Top of Record excerpts

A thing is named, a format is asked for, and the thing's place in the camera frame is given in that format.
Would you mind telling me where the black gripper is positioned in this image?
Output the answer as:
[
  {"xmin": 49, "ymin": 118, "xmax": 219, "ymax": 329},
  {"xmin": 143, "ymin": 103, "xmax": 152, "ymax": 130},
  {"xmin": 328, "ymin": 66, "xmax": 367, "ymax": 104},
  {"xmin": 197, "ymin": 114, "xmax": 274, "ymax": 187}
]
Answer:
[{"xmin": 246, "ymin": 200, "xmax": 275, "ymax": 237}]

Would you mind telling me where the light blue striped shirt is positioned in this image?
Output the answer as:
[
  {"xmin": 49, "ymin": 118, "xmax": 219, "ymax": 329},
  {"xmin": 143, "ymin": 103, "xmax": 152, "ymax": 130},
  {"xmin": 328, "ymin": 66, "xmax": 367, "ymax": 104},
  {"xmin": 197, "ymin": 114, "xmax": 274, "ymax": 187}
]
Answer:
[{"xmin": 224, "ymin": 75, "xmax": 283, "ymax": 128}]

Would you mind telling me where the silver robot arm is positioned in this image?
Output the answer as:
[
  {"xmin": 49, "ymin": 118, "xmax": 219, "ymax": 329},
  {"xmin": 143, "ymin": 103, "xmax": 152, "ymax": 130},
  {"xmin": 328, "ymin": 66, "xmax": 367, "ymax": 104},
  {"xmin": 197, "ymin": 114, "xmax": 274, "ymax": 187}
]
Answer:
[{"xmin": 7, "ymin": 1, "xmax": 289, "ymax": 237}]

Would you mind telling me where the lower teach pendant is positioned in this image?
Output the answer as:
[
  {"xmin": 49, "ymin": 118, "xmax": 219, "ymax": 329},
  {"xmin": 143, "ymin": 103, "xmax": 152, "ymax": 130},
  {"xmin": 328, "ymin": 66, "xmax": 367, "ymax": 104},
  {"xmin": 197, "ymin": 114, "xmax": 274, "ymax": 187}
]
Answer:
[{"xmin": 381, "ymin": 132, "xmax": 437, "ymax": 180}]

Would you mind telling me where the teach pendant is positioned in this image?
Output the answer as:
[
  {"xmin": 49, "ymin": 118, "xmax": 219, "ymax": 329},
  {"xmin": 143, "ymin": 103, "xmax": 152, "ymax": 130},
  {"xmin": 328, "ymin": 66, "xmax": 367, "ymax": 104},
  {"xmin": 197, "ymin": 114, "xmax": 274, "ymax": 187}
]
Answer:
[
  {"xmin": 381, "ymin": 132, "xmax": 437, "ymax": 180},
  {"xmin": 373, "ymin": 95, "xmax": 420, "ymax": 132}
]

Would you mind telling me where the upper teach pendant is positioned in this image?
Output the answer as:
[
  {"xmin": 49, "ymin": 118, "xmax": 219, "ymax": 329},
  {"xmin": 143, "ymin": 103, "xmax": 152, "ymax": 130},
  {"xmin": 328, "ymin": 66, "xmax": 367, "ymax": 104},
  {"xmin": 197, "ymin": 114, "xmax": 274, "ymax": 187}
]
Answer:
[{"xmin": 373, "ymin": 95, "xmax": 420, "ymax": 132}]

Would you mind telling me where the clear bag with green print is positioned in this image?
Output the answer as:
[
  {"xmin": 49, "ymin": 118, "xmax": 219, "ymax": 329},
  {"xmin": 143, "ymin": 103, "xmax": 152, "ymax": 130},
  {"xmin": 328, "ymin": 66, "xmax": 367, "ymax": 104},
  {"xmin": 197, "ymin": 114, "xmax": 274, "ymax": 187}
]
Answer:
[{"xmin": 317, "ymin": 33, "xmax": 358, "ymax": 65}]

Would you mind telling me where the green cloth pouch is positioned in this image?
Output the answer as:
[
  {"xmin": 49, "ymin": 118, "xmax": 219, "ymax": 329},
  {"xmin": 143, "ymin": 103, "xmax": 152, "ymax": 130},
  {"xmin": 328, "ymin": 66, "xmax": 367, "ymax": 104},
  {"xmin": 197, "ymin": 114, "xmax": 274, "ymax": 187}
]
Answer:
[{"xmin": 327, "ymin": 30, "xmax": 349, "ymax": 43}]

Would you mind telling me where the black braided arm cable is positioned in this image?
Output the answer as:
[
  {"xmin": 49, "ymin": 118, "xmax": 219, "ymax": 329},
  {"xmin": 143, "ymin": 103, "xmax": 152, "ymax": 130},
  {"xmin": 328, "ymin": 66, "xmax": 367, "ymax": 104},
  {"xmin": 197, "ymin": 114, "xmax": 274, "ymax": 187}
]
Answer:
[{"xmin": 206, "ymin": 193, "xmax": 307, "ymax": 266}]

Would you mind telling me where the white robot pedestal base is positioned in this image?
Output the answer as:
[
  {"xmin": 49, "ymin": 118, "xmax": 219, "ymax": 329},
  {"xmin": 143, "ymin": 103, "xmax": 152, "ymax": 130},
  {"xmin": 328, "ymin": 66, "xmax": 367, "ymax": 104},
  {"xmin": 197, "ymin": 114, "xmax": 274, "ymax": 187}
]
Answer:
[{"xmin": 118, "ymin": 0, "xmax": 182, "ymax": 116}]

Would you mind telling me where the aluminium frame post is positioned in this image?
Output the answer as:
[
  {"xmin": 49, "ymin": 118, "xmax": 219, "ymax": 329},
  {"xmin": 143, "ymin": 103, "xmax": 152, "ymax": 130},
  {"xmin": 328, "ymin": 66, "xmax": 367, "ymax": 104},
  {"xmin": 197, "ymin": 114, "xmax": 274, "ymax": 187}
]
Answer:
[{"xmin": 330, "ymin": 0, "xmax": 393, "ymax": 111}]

Bottom of Record excerpts

What is needed is a word-for-word copy of all the entries.

- _Exercise result_
A thing is named, a format is asked for, and the thing's place in the camera frame is given in that format.
Would you mind telling me where the black gripper is positioned in this image?
Output the answer as:
[
  {"xmin": 49, "ymin": 118, "xmax": 219, "ymax": 329},
  {"xmin": 143, "ymin": 103, "xmax": 152, "ymax": 130},
  {"xmin": 328, "ymin": 66, "xmax": 367, "ymax": 104},
  {"xmin": 197, "ymin": 114, "xmax": 274, "ymax": 187}
]
Answer:
[{"xmin": 246, "ymin": 200, "xmax": 275, "ymax": 237}]

Would you mind telling me where the light blue striped shirt is positioned in this image?
Output the answer as:
[
  {"xmin": 49, "ymin": 118, "xmax": 219, "ymax": 329},
  {"xmin": 143, "ymin": 103, "xmax": 152, "ymax": 130},
  {"xmin": 328, "ymin": 66, "xmax": 367, "ymax": 104},
  {"xmin": 197, "ymin": 114, "xmax": 274, "ymax": 187}
]
Answer:
[{"xmin": 224, "ymin": 75, "xmax": 283, "ymax": 128}]

Would you mind telling me where the silver robot arm is positioned in this image?
Output the answer as:
[
  {"xmin": 49, "ymin": 118, "xmax": 219, "ymax": 329},
  {"xmin": 143, "ymin": 103, "xmax": 152, "ymax": 130},
  {"xmin": 328, "ymin": 66, "xmax": 367, "ymax": 104},
  {"xmin": 197, "ymin": 114, "xmax": 274, "ymax": 187}
]
Answer:
[{"xmin": 7, "ymin": 1, "xmax": 289, "ymax": 237}]

Would you mind telling me where the lower teach pendant is positioned in this image?
Output the answer as:
[
  {"xmin": 49, "ymin": 118, "xmax": 219, "ymax": 329},
  {"xmin": 143, "ymin": 103, "xmax": 152, "ymax": 130},
  {"xmin": 328, "ymin": 66, "xmax": 367, "ymax": 104},
  {"xmin": 197, "ymin": 114, "xmax": 274, "ymax": 187}
]
Answer:
[{"xmin": 381, "ymin": 132, "xmax": 437, "ymax": 180}]

Would you mind telling me where the teach pendant is positioned in this image?
Output the answer as:
[
  {"xmin": 49, "ymin": 118, "xmax": 219, "ymax": 329},
  {"xmin": 143, "ymin": 103, "xmax": 152, "ymax": 130},
  {"xmin": 328, "ymin": 66, "xmax": 367, "ymax": 104},
  {"xmin": 197, "ymin": 114, "xmax": 274, "ymax": 187}
]
Answer:
[
  {"xmin": 381, "ymin": 132, "xmax": 437, "ymax": 180},
  {"xmin": 373, "ymin": 95, "xmax": 420, "ymax": 132}
]

Would you mind telling me where the upper teach pendant is positioned in this image?
Output the answer as:
[
  {"xmin": 49, "ymin": 118, "xmax": 219, "ymax": 329},
  {"xmin": 143, "ymin": 103, "xmax": 152, "ymax": 130},
  {"xmin": 328, "ymin": 66, "xmax": 367, "ymax": 104},
  {"xmin": 197, "ymin": 114, "xmax": 274, "ymax": 187}
]
Answer:
[{"xmin": 373, "ymin": 95, "xmax": 420, "ymax": 132}]

Would you mind telling me where the clear bag with green print is positioned in this image?
Output the answer as:
[
  {"xmin": 49, "ymin": 118, "xmax": 219, "ymax": 329},
  {"xmin": 143, "ymin": 103, "xmax": 152, "ymax": 130},
  {"xmin": 328, "ymin": 66, "xmax": 367, "ymax": 104},
  {"xmin": 197, "ymin": 114, "xmax": 274, "ymax": 187}
]
Answer:
[{"xmin": 317, "ymin": 33, "xmax": 358, "ymax": 65}]

Would you mind telling me where the green cloth pouch is positioned in this image?
Output the answer as:
[
  {"xmin": 49, "ymin": 118, "xmax": 219, "ymax": 329},
  {"xmin": 143, "ymin": 103, "xmax": 152, "ymax": 130},
  {"xmin": 328, "ymin": 66, "xmax": 367, "ymax": 104},
  {"xmin": 197, "ymin": 114, "xmax": 274, "ymax": 187}
]
Answer:
[{"xmin": 327, "ymin": 30, "xmax": 349, "ymax": 43}]

Would you mind telling me where the black braided arm cable is positioned in this image?
Output the answer as:
[
  {"xmin": 49, "ymin": 118, "xmax": 219, "ymax": 329},
  {"xmin": 143, "ymin": 103, "xmax": 152, "ymax": 130},
  {"xmin": 328, "ymin": 66, "xmax": 367, "ymax": 104},
  {"xmin": 197, "ymin": 114, "xmax": 274, "ymax": 187}
]
Answer:
[{"xmin": 206, "ymin": 193, "xmax": 307, "ymax": 266}]

Would you mind telling me where the white robot pedestal base is positioned in this image?
Output the answer as:
[
  {"xmin": 49, "ymin": 118, "xmax": 219, "ymax": 329},
  {"xmin": 143, "ymin": 103, "xmax": 152, "ymax": 130},
  {"xmin": 328, "ymin": 66, "xmax": 367, "ymax": 104},
  {"xmin": 197, "ymin": 114, "xmax": 274, "ymax": 187}
]
Answer:
[{"xmin": 118, "ymin": 0, "xmax": 182, "ymax": 116}]

Would you mind telling me where the aluminium frame post is positioned in this image?
Output the answer as:
[
  {"xmin": 49, "ymin": 118, "xmax": 219, "ymax": 329},
  {"xmin": 143, "ymin": 103, "xmax": 152, "ymax": 130},
  {"xmin": 328, "ymin": 66, "xmax": 367, "ymax": 104},
  {"xmin": 197, "ymin": 114, "xmax": 274, "ymax": 187}
]
Answer:
[{"xmin": 330, "ymin": 0, "xmax": 393, "ymax": 111}]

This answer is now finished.